Setelah keduanya menyatu, papan kayu menyatakan
kesedihannya.
"Kau begitu tega melukai tubuhku. Kau tak
pernah mendengar jeritanku, ketika secara perlahan kau tembus dagingku,"
ujar papan kayu sembari berurai air mata.
Paku tak menjawab. Sebenarnya ia tak tega menyakiti
siapa pun. Di dalam hatinya, paku merasa sangat berdosa telah melukai papan
kayu.
"Maafkan aku, papan kayu. Di hatiku, tak
sedikit pun terbersik untuk melukai siapa saja. Apalagi menembus dagingmu. Tapi
inilah fakta yang kita alami," kata paku dengan suara diatur agar tak
menyakiti peraasaan rekannya itu.
Papan kayu diam. Ia tak melakukan reaksi meskipun
hatinya sakit sekali mendengar ucapan paku. Sebab selama hidupnya, paku selalu difungsikan untuk menerobos serat
dagingnya.
Cuaca mulai sejuk. Angin malam berhembus pelan.

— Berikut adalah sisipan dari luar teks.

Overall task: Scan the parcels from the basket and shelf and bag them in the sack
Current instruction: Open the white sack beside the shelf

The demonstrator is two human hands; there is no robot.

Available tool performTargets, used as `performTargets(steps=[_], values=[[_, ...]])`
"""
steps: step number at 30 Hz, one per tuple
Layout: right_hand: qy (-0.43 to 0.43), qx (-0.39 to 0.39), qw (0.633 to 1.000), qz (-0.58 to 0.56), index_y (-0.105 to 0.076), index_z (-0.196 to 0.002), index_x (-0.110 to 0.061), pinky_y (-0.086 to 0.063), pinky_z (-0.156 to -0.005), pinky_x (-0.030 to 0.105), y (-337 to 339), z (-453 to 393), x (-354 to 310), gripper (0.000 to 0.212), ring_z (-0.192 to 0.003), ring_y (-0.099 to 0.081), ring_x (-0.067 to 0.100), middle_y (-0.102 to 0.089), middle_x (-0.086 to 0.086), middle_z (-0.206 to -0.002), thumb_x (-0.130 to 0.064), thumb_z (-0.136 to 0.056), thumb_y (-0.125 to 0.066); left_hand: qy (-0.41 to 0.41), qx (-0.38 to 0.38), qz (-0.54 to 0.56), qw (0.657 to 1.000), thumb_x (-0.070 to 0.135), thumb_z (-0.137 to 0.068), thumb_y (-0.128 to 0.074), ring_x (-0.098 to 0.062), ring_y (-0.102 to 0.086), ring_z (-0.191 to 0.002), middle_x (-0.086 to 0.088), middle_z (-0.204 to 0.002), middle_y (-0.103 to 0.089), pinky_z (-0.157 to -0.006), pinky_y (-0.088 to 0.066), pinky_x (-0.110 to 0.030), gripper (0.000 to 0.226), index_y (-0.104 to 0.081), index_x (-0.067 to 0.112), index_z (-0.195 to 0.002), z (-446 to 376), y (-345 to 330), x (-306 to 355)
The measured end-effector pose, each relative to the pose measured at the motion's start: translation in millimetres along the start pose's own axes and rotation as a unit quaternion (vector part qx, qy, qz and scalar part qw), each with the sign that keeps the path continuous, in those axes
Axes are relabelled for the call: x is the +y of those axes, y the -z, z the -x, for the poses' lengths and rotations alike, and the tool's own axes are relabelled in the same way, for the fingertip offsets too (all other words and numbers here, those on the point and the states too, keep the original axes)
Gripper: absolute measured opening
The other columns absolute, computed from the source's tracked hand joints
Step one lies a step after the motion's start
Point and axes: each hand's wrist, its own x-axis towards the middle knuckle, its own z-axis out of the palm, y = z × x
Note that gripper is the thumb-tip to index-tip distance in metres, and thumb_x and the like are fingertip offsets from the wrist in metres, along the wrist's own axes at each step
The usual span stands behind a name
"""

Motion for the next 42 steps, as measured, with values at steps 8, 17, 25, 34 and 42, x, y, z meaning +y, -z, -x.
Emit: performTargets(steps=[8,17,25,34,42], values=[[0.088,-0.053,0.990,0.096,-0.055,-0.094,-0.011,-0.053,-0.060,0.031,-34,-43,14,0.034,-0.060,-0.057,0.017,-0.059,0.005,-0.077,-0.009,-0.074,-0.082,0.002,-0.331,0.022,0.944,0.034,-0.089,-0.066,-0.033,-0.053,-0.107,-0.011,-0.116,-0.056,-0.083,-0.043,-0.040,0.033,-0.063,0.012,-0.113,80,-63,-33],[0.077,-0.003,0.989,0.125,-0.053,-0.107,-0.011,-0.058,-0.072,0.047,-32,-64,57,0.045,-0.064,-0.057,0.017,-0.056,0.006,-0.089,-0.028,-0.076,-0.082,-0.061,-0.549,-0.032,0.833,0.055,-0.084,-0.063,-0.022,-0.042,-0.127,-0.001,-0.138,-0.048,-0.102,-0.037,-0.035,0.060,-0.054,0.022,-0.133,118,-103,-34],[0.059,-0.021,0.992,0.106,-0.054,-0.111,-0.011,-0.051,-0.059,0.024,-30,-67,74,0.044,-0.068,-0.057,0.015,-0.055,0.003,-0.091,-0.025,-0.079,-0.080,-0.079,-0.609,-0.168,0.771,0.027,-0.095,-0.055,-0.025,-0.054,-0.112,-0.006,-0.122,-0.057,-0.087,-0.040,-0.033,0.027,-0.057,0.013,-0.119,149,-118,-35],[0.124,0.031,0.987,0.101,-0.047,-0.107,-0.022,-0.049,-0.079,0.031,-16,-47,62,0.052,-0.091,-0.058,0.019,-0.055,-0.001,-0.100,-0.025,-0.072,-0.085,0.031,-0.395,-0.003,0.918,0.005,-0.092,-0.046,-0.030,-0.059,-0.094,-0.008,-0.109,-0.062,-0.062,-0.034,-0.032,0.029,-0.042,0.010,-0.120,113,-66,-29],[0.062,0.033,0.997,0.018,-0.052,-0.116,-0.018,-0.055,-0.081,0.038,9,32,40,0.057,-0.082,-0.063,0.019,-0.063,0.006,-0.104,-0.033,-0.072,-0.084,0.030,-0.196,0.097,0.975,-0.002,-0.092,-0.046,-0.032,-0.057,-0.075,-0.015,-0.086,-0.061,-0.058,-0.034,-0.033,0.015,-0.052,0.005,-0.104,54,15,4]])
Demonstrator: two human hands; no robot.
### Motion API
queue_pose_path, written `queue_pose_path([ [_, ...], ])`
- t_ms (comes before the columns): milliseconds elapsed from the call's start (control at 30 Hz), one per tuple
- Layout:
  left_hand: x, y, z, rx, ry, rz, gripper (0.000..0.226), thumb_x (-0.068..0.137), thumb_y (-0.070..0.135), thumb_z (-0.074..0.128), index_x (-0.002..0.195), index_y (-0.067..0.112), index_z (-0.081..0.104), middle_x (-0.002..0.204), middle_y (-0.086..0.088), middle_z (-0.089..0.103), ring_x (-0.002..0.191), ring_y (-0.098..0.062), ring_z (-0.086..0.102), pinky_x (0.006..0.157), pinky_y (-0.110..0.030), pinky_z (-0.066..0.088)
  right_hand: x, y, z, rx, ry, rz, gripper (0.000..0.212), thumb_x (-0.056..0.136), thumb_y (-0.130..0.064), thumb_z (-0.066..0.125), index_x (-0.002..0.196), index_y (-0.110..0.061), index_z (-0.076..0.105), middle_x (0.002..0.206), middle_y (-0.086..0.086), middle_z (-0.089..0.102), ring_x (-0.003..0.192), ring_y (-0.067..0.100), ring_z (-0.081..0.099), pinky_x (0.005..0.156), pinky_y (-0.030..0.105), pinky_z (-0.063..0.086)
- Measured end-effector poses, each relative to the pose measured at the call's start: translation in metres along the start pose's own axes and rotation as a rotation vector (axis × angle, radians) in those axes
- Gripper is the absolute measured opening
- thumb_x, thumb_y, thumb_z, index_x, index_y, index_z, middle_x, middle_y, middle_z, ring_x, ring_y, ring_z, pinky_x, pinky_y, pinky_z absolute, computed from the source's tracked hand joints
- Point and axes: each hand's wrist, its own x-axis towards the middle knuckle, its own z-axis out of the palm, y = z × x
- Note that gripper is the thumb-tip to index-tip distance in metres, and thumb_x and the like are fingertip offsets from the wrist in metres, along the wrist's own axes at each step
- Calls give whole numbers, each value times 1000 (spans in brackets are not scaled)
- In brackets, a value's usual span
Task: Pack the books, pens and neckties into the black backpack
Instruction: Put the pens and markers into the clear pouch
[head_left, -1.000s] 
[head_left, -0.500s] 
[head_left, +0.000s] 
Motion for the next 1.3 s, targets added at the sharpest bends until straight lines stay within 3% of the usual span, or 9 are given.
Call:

Rintik hujan menambah sunyi suasana yang mencekam perasaan di hati keduanya. Itulah fakta kehidupan, yang
masing-masing bentuk harus berfungsi pada ruangnya.
Dalam tradisi sebagian masyarakat, bentuk papan kayu
dan paku, selalu berfungsi secara bergandengan. Meski relatif hidup
bareng, namun bukan untuk menciptakan
kasih sayang.
"Kita sudah menyatu selama tradisi kehidupan
manusia itu berkembang. Bahkan, diciptakannya paku dan papan kayu, untuk saling
bersatu. Bahkan tubuhku sendiri berkali-kali ditembus ketajaman mata
paku," ujar tiang kayu rumah.
Papan kayu dan paku menoleh ke arah tiang kayu.
Keduanya meresapi ucapan tiang kayu tersebut. "Kalian jangan saling
menyalahi. Kalian diciptakan memang harus berada dalam kondisi yang harus
saling menyakiti. Inilah takdir kita," ujar tiang kayu.
Secara spiritual, hidup dalam ketentuan seperti itu
adalah ketentuan garis takdir. Dalam kehidupan spiritualitas Jawa, Tuhan dihadirkan
sebagai konsep personal yang bebas melakukan apa saja terhadap kehidupan sosok
yang diciptakan.
Karena itulah segala takdir yang muncul dari balik
keberadaan aku, papan kayu, dan paku, akan selalu dihiasi dengan persoalan kekerasan
yang saling menyakiti.
"Meski ini suatu kesalahan fatal, namun tak
satu makhluk pun yang mengatakan bahwa masalah itu adalah kesalahan. Si empunya
rumah akan tertawa senang apabila kita menyatu dalam tautan mata paku,"
ujar tiang kayu dengan getaran suara lirih.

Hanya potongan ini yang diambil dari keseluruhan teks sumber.